Tommy’s own background is as a chartered civil engineer, and David Lee, Collen’s construction director, started out over 30 years ago as an apprentice carpenter for the company, as did his father before him. “When you learn these skills by hand over many years, we find you have an innate sense for good work – no matter how much the technology evolves or changes.”
Skills and diversity in Ireland
Collen Construction and AWS share a commitment to diversity and inclusion across their organisations. In particular, Tommy sees a need for change in the construction industry’s gender balance and is on a mission to change this.
As former president of the Master Builders’ and Contractors’ Association, he enacted a number of initiatives to address gender diversity. For example, he nominated the organisation’s first female president in its history, and Kara Stuart, Company Secretary, chairs Collen’s Diversity & Equality Committee.

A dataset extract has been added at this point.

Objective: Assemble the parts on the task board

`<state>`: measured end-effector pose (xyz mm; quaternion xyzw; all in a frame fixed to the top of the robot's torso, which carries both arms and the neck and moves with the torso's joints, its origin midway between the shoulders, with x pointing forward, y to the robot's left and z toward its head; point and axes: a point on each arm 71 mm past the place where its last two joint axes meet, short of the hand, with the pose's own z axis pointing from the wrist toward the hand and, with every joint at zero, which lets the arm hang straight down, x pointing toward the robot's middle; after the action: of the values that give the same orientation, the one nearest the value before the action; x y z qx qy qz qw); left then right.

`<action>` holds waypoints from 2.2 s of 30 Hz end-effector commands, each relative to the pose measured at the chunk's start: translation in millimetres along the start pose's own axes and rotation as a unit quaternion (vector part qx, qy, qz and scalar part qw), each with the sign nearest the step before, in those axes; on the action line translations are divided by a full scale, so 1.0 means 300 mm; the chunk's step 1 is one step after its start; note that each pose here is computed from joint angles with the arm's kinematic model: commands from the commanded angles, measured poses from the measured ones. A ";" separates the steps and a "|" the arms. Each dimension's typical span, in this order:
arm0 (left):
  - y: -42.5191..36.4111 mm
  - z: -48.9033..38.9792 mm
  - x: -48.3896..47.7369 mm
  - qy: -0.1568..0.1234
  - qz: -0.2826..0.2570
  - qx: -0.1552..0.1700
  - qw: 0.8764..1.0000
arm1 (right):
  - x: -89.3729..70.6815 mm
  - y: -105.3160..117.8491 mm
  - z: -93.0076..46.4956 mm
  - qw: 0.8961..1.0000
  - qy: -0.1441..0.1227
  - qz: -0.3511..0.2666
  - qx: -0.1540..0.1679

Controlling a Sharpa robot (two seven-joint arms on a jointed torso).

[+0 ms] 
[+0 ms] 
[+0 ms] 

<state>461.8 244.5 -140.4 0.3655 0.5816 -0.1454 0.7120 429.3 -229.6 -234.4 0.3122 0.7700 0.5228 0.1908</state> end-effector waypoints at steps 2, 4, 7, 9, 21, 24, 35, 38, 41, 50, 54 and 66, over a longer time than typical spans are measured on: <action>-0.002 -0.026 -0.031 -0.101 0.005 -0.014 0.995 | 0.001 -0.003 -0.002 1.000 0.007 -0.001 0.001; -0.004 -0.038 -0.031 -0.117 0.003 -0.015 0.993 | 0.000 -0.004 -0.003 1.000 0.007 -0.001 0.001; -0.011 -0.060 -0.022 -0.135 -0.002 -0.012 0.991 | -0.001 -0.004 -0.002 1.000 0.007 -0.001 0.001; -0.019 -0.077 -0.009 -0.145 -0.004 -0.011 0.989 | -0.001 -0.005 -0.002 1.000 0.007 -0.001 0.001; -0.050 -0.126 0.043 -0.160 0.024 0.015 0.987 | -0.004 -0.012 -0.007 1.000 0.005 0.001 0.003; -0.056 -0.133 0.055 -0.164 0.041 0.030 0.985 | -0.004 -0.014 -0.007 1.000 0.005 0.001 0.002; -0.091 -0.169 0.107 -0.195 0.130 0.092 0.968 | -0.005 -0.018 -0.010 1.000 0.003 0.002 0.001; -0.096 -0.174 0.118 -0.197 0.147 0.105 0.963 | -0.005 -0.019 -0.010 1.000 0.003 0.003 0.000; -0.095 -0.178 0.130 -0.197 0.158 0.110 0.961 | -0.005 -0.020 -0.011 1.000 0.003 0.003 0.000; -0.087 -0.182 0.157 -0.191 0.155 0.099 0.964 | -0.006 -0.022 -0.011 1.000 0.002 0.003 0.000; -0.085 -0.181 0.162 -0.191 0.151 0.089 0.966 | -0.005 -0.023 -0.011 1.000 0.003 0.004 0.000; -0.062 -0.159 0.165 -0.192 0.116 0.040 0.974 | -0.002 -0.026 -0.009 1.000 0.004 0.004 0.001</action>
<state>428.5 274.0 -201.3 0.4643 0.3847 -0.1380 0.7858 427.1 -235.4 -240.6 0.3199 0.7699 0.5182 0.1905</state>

“Although female employees make up 19% of Collen’s workforce across all departments, in Irish construction as a whole, approximately 8% of employees are female. To attract female talent, we have to do more in primary education, apprenticeships and new forms of funding for technical training.”

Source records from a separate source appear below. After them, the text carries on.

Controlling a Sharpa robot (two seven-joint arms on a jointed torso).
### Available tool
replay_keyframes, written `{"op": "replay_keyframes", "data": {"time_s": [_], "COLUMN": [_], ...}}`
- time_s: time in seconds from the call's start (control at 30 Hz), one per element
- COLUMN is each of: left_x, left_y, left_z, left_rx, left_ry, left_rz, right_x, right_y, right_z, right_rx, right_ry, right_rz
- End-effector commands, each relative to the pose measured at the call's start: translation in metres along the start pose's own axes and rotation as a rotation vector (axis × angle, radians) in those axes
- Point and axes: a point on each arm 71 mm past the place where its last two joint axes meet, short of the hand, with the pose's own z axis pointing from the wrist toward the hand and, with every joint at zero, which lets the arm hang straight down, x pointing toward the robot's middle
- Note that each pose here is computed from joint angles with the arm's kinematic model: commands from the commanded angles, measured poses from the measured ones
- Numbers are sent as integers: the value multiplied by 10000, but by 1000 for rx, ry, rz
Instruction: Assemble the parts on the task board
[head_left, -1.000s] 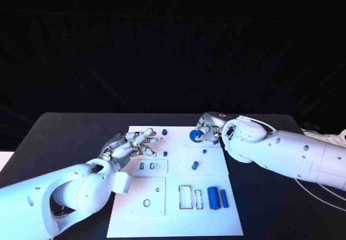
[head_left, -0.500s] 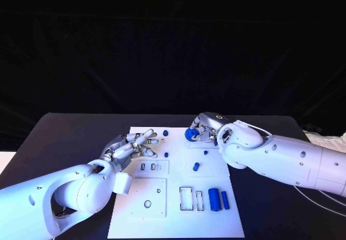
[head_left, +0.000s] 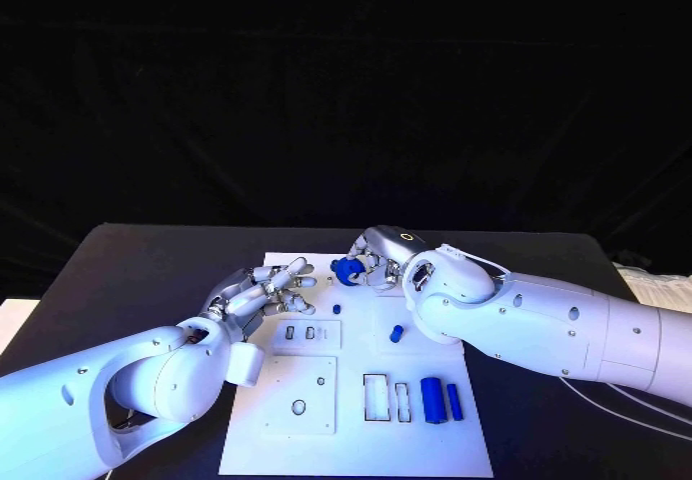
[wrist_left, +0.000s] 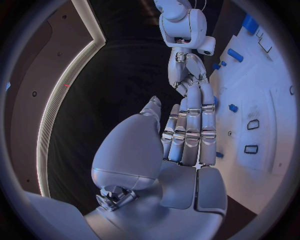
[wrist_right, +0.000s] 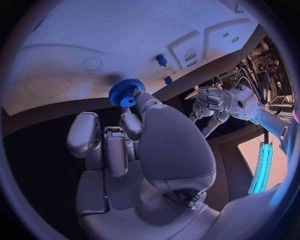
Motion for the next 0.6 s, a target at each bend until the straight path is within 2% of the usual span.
{"op": "replay_keyframes", "data": {"time_s": [0.03,0.27,0.6], "left_x": [-13,-76,-149], "left_y": [-19,-24,-27], "left_z": [8,18,36], "left_rx": [18,24,29], "left_ry": [16,0,-20], "left_rz": [-2,7,15], "right_x": [25,100,197], "right_y": [62,183,211], "right_z": [29,98,166], "right_rx": [-17,-40,-42], "right_ry": [5,20,36], "right_rz": [-14,-12,-15]}}
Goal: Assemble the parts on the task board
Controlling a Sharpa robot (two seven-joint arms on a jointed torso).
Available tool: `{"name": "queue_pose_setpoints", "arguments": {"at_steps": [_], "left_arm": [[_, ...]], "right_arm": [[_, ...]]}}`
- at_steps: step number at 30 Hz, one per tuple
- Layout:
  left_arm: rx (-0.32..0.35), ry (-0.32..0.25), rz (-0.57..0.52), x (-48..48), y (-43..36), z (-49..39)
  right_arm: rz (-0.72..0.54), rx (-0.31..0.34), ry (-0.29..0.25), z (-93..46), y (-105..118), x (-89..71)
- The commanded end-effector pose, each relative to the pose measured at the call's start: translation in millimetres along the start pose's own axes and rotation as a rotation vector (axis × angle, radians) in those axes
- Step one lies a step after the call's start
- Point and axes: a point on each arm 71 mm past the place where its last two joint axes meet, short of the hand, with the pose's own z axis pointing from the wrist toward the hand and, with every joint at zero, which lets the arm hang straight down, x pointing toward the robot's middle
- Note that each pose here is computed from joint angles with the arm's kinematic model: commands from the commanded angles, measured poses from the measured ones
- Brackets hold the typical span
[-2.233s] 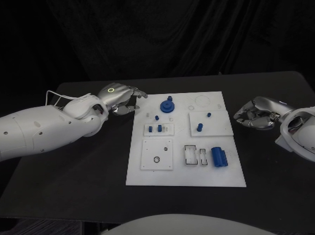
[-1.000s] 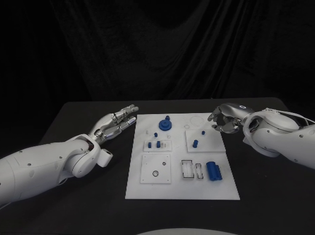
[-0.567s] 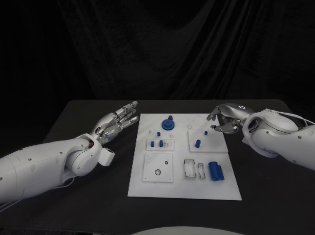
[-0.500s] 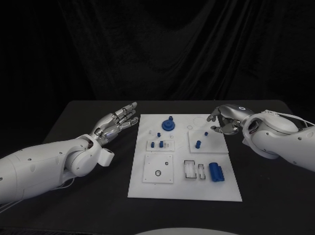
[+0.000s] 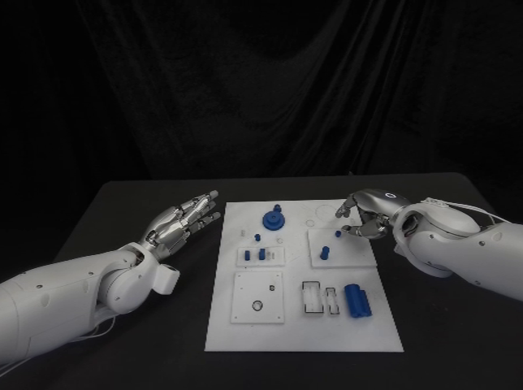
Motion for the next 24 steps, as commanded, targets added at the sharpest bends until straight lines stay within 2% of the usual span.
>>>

Collen is already providing funds for a new programme with Technical University Dublin, and the business has opened its own ‘Centre of Excellence’ for data centres by refurbishing its offices, which enables teaching, research and development in areas such as mechanical-electrical systems and quality assurance to happen all in one place. Expertise, experience and skills unlocked for Collen by AWS have been integral in making this a possibility.
Committed to sustainable construction
Sustainability is a key issue in construction, and Tommy feels organisations like AWS are playing a vital role in pushing industry standards ever higher.
“Working with AWS has shown us how best-in-class organisations can actually outstrip government guidelines on sustainability,” he explains. “In simple terms, governments have guidelines, but AWS provides even more rigorous specifications that we must work to. Those high standards from an organisation like AWS are driving change.”
“When the environment is considered at the start of a project, it’s also considered throughout the build. AWS’s commitment to sustainability ripples through our business and many others,” Tommy adds.
Tommy sees the proactive stance taken by Amazon and AWS around The Climate Pledge as a game-changer: “When companies like Amazon make a very clear statement of intent, it doesn’t just force the agenda forwards, it also has a tangible and meaningful impact on all the businesses involved in their supply chain. It forces the industry to bring solutions that are continually improved, and then those innovations can be scaled and replicated globally.”
Looking ahead, Tommy’s optimistic about the future, as Collen’s relationship with AWS drives higher standards in areas such as efficiency, sustainability and innovation.
“AWS investments in Ireland have been transformational. We’re incredibly excited to see the impact of these investments in Ireland now and in the future.”